The Elliot Linzer Collection is physically owned by the Queens College Libraries. All intellectual rights, including copyright, belong to the authors or their legal heirs and assignees. The collection is subject to all copyright laws. Queens College assumes no responsibility for the infringement of copyrights held by the original authors, creators, or producers of materials.
Elliot Linzer was born on July 11, 1946, in Brooklyn, New York, but his family later moved to Rosedale in Queens. By the time Linzer entered high school, he had become interested in pacifist and civil rights activism, and joined the War Resisters League at age 14. The press coverage of the 1961 Freedom Ride from Washington, D.C. to Montgomery, Alabama left a strong impression on Linzer.
Upon enrolling at Queens College as an engineering student in August 1963, he joined the campus chapter of the Congress of Racial Equality (CORE), the organization which initiated the Freedom Ride. He had already participated in some CORE activities the previous summer, attending lectures by CORE officers and selling tickets to a CORE benefit concert at Carnegie Hall.
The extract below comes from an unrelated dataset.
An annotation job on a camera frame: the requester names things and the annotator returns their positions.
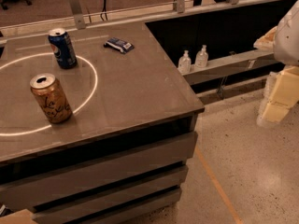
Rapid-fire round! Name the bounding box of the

Linzer's involvement with CORE coincided with the organization's zenith in power and membership, a period of rapid expansion in the wake of the 1962 Freedom Ride through the 1964 Freedom Summer Project. Since he graduated early from high school, Linzer was just a few months too young to meet the criteria for involvement with Freedom Summer Project, which provided voter registration services to disenfranchised southern Blacks. However, Linzer did manage a Freedom School in St. Alban's, Queens during a CORE-sponsored school boycott in early 1964. Although he joined CORE through the Queens College chapter, Linzer participated in a number of other chapters, most notably South Jamaica CORE.
Linzer never held office but he worked as a staff member for the March of Washington of 1963, which was sponsored by CORE and other civil rights organizations. His CORE activities included frequent attendance on picket lines, and publicity tasks such as the creation of flyers and handbills for events, pickets, and meetings.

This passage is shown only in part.